> WHAT TO WORK ON: Reproduce the top of the data verbatim, through and including the line that contains "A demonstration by".

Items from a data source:
☆ ☆ ☆ ☆ ☆
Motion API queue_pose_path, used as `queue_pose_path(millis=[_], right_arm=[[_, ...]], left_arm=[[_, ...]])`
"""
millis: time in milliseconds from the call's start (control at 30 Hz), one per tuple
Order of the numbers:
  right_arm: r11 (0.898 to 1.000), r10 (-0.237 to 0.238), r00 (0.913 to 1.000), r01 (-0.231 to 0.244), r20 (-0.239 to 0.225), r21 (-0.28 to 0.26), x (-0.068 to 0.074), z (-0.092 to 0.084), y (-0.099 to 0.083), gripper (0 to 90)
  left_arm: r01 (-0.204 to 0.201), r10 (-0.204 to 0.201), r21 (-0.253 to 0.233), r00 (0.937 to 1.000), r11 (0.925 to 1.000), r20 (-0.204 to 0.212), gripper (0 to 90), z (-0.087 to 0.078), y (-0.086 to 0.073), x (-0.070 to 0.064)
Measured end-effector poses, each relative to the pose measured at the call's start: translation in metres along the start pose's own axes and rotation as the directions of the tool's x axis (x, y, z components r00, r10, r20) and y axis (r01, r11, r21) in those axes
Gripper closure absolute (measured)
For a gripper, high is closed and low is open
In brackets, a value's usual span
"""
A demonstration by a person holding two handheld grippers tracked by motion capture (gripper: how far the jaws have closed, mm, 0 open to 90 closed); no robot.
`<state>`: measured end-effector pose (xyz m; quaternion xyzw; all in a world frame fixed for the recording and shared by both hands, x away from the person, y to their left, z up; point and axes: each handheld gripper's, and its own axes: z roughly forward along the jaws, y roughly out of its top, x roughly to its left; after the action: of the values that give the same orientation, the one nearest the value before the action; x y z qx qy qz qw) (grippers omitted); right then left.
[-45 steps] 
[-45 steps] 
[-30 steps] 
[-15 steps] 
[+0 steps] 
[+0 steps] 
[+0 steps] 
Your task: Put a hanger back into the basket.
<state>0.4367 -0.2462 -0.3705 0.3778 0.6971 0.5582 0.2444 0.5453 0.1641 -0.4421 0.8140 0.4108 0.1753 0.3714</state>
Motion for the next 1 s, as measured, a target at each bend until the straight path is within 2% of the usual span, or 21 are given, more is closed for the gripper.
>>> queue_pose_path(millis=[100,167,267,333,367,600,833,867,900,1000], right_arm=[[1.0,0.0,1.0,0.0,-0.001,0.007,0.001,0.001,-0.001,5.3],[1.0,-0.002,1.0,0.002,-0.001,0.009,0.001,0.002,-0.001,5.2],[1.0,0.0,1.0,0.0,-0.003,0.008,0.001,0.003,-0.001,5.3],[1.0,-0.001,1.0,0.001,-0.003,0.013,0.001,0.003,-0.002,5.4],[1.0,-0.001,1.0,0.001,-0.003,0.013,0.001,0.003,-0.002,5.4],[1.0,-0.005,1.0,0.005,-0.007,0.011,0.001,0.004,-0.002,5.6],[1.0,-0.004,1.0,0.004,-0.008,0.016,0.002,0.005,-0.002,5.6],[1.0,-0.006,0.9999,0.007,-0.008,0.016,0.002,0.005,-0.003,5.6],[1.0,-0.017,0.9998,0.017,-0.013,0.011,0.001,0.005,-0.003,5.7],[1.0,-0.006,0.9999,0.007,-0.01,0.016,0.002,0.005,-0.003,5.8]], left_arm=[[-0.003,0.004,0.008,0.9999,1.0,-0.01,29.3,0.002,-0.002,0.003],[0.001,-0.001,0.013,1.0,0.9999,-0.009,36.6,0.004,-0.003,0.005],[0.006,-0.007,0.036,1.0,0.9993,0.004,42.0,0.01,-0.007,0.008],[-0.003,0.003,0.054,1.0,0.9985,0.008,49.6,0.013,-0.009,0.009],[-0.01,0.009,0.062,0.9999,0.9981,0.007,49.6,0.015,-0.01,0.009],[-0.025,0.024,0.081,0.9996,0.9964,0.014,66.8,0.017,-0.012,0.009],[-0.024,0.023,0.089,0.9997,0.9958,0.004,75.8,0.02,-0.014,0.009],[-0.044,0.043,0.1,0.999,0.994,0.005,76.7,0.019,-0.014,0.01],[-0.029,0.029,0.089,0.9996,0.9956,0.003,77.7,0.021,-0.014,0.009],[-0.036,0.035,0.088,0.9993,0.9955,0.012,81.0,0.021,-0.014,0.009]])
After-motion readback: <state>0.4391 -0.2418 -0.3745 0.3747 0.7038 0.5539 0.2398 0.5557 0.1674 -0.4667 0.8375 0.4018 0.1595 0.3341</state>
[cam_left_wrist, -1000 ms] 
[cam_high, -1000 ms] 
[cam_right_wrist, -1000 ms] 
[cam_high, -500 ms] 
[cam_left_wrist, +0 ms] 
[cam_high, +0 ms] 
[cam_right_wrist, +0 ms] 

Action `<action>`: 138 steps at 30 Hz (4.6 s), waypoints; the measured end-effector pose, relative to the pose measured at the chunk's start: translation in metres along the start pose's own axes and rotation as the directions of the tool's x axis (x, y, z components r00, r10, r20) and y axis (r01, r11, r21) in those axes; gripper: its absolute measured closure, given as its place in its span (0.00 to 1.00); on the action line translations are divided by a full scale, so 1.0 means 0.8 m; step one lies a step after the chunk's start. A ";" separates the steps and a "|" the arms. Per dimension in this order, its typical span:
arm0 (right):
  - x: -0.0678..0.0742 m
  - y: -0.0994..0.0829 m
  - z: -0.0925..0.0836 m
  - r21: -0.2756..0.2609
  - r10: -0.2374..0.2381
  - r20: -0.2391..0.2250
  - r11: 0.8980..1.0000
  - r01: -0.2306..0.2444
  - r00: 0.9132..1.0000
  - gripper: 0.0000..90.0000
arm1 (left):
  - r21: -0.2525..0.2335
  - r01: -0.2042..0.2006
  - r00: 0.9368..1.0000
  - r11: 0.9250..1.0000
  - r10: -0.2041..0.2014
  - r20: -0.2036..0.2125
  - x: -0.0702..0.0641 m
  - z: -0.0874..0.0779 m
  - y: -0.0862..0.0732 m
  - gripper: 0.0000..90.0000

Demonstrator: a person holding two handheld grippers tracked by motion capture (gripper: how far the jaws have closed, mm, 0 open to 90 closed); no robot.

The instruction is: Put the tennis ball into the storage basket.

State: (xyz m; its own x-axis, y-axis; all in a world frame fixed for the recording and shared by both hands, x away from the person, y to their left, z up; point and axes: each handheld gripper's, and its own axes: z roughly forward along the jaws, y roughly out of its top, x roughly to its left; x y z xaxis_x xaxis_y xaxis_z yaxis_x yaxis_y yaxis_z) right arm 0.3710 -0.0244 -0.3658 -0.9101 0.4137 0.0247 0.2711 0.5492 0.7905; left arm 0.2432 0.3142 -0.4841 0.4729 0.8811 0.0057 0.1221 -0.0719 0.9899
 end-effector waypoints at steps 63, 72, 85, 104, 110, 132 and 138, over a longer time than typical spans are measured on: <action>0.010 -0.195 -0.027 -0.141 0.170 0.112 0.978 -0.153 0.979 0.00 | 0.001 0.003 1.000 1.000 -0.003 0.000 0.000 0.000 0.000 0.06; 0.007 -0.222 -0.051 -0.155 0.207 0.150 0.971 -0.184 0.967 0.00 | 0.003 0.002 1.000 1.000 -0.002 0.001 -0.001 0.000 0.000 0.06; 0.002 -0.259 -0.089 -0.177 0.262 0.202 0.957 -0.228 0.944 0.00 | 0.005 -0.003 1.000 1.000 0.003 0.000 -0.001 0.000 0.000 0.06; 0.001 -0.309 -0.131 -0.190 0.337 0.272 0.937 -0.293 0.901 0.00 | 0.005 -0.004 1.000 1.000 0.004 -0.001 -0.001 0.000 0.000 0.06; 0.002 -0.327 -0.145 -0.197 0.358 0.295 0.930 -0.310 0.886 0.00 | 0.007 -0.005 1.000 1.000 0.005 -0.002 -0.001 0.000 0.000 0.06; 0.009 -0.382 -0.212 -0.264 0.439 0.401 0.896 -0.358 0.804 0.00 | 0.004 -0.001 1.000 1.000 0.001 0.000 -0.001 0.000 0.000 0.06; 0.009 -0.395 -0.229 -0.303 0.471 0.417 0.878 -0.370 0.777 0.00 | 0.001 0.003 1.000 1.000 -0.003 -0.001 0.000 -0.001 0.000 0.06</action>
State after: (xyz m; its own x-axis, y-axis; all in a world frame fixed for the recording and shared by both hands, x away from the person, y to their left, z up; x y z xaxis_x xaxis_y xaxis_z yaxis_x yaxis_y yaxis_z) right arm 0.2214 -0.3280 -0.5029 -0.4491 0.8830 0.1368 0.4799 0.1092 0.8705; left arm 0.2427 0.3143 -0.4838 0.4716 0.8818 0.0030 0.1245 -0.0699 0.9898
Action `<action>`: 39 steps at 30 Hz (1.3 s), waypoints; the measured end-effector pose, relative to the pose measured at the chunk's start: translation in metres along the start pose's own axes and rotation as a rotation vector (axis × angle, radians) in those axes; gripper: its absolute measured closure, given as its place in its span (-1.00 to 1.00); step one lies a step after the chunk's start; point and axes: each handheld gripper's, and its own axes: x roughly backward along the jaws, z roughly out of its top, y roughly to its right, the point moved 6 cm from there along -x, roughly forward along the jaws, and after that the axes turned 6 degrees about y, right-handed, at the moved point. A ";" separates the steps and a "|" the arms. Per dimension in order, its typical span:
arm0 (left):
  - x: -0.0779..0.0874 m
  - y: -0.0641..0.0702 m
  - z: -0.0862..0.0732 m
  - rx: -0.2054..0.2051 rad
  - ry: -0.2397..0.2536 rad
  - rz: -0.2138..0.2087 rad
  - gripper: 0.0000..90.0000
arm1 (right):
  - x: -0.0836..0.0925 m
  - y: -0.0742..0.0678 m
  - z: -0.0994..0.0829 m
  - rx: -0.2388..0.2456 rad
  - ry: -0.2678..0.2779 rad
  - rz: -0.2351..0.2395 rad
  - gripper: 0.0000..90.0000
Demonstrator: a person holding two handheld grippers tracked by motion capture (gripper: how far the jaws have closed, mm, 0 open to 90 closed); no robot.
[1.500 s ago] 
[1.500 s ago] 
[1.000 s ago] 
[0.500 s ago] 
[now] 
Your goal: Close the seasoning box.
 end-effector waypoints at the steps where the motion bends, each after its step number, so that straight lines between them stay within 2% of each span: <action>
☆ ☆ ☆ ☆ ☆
> RESPONSE AREA:
Motion API queue_pose_path, used as `queue_pose_path(millis=[_], right_arm=[[_, ...]], left_arm=[[_, ...]])`
"""
millis: time in milliseconds from the call's start (control at 30 Hz), one per tuple
Order of the numbers:
  right_arm: r11 (0.898 to 1.000), r10 (-0.237 to 0.238), r00 (0.913 to 1.000), r01 (-0.231 to 0.244), r20 (-0.239 to 0.225), r21 (-0.28 to 0.26), x (-0.068 to 0.074), z (-0.092 to 0.084), y (-0.099 to 0.083), gripper (0 to 90)
  left_arm: r01 (-0.204 to 0.201), r10 (-0.204 to 0.201), r21 (-0.253 to 0.233), r00 (0.937 to 1.000), r11 (0.925 to 1.000), r20 (-0.204 to 0.212), gripper (0 to 90), z (-0.087 to 0.078), y (-0.086 to 0.073), x (-0.070 to 0.064)
Measured end-effector poses, each relative to the pose measured at the call's start: translation in metres along the start pose's own axes and rotation as the directions of the tool's x axis (x, y, z components r00, r10, r20) and y axis (r01, r11, r21) in those axes
Gripper closure absolute (measured)
For a gripper, high is closed and low is open
In brackets, a value's usual span
"""
A demonstration by a person holding two handheld grippers tracked by motion capture (gripper: how far the jaws have closed, mm, 0 open to 90 closed); no robot.

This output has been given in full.